## TASK ITEM
Your answer must be the full listing below, repeated exactly, with no pictures in it.

= = = = =

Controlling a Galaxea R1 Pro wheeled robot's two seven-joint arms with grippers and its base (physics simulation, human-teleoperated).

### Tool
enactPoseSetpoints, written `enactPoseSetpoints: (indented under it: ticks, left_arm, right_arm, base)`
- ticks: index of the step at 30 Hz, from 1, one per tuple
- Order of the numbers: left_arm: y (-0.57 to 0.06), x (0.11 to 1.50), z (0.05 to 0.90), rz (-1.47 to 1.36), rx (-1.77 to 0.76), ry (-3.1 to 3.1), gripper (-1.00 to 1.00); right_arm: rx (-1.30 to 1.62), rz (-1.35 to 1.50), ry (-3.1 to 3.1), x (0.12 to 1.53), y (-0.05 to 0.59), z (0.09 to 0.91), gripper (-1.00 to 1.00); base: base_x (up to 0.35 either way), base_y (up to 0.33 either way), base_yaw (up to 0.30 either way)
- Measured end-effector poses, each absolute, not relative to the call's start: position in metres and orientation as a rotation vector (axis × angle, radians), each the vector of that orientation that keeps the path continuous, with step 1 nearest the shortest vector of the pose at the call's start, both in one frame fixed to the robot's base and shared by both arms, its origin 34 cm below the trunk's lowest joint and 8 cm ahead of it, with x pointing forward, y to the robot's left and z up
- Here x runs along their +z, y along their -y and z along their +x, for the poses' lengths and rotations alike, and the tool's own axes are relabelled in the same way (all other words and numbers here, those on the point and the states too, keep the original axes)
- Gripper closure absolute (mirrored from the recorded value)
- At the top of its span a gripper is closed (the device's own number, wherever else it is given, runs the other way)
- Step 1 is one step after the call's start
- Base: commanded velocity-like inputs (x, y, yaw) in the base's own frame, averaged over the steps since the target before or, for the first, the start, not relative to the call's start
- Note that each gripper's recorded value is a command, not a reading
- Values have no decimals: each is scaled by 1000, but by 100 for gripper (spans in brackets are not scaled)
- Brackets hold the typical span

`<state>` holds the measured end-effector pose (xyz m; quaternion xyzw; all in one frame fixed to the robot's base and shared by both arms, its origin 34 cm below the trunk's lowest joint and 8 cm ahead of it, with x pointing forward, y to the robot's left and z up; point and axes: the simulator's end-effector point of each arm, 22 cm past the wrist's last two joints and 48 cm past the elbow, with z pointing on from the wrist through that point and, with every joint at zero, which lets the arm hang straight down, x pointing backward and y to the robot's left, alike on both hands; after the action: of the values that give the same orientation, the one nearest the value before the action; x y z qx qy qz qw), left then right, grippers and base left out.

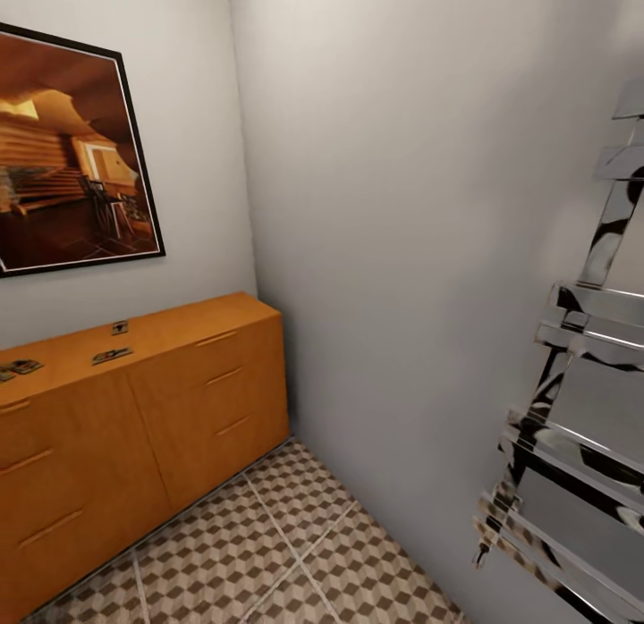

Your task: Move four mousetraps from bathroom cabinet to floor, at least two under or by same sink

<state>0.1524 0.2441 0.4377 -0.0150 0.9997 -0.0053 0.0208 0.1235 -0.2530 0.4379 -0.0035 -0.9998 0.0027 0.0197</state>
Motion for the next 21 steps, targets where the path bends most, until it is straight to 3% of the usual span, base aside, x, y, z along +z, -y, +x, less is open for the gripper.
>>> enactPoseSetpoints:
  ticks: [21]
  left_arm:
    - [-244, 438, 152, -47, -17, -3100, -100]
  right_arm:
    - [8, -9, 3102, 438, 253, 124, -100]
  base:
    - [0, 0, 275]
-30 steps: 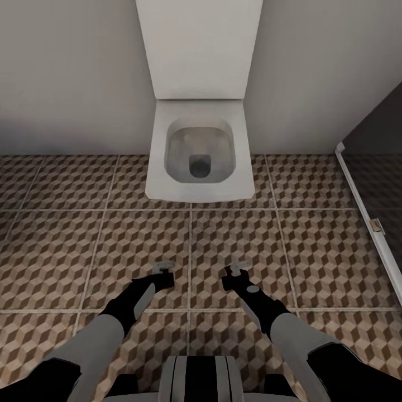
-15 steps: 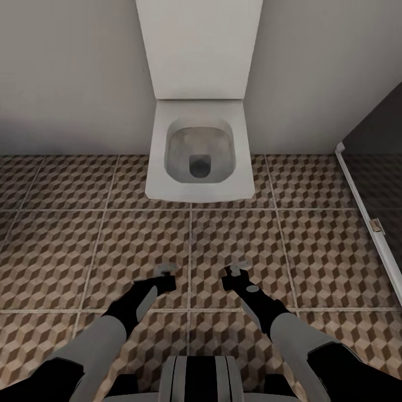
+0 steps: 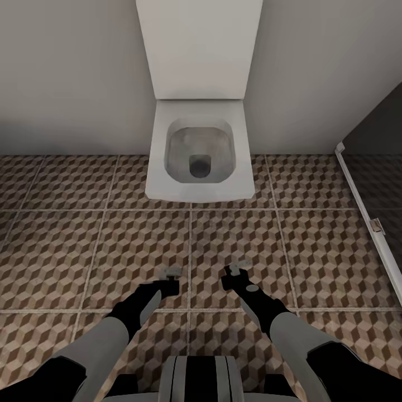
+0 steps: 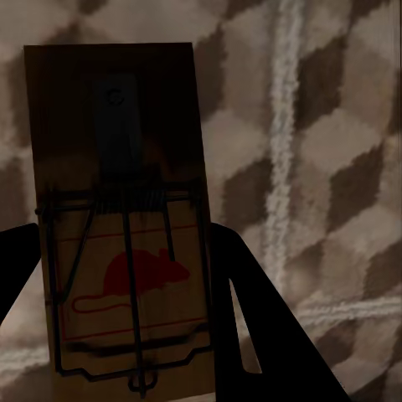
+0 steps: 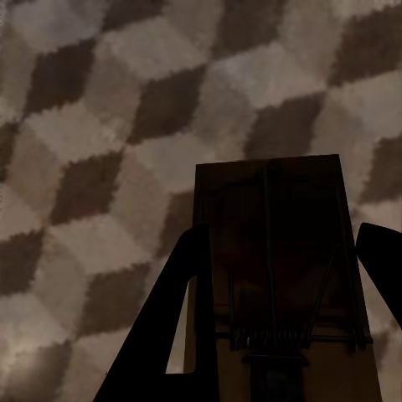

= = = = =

## TASK OUTPUT
Controlling a Galaxea R1 Pro wheeled robot's two seven-joint arms with grippers and its base (physics simulation, human-teleoperated).

### Tool
enactPoseSetpoints, written `enactPoseSetpoints: (indented under it: ticks, left_arm, right_arm, base)`
- ticks: index of the step at 30 Hz, from 1, one per tuple
- Order of the numbers: left_arm: y (-0.57 to 0.06), x (0.11 to 1.50), z (0.05 to 0.90), rz (-1.47 to 1.36), rx (-1.77 to 0.76), ry (-3.1 to 3.1), gripper (-1.00 to 1.00); right_arm: rx (-1.30 to 1.62), rz (-1.35 to 1.50), ry (-3.1 to 3.1), x (0.12 to 1.53), y (-0.05 to 0.59), z (0.09 to 0.91), gripper (-1.00 to 1.00); base: base_x (up to 0.35 either way), base_y (up to 0.33 either way), base_yaw (up to 0.30 either way)
- Measured end-effector poses, each absolute, not relative to the call's start: position in metres and orientation as a rotation vector (axis × angle, radians), each the vector of that orientation that keeps the path continuous, with step 1 nearest the shortest vector of the pose at the call's start, both in one frame fixed to the robot's base and shared by both arms, its origin 34 cm below the trunk's lowest joint and 8 cm ahead of it, with x pointing forward, y to the robot's left and z up
- Here x runs along their +z, y along their -y and z along their +x, for the poses' lengths and rotations alike, and the tool's own axes are relabelled in the same way (all other words and numbers here, those on the point and the states too, keep the original axes)
- Gripper closure absolute (mirrored from the recorded value)
- At the top of its span a gripper is closed (the device's own number, wherever else it is given, runs the other way)
- Step 1 is one step after the call's start
- Base: commanded velocity-like inputs (x, y, yaw) in the base's own frame, averaged over the steps since the target before or, for the first, the start, not relative to the call's start
- Note that each gripper's recorded value is a command, not a reading
- Values have no decimals: each is scaled by 1000, but by 100 for gripper (spans in brackets are not scaled)
- Brackets hold the typical span

`<state>` holds the measured end-effector pose (xyz m; quaternion xyzw; all in one frame fixed to the robot's base and shared by both arms, its origin 34 cm below the trunk's lowest joint and 8 cm ahead of it, with x pointing forward, y to the robot's left and z up; point and axes: the simulator's end-effector point of each arm, 22 cm past the wrist's last two joints and 48 cm past the elbow, with z pointing on from the wrist through that point and, with every joint at zero, which lets the arm hang straight down, x pointing backward and y to the robot's left, alike on both hands; after the action: of the values that give the same orientation, the one nearest the value before the action; x y z qx qy qz qw), left then right, grippers and base left out.


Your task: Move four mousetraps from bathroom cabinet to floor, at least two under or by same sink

<state>0.1524 0.2441 0.4377 -0.0150 0.9997 -0.0053 0.0208 0.1235 -0.2530 0.4379 -0.0035 -0.9998 0.0027 0.0197</state>
Motion for the next 21 steps, targets where the path bends most, until it is straight to 3% of the usual span, base aside, x, y, z along +z, -y, +x, less is open for the gripper.
>>> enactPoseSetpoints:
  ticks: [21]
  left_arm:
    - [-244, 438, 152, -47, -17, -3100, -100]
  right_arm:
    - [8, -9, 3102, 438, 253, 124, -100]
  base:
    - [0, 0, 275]
-30 steps: 
-15 steps: 
+0 steps: 
+0 steps: 
+0 steps: 

Besides this answer, nothing more is needed.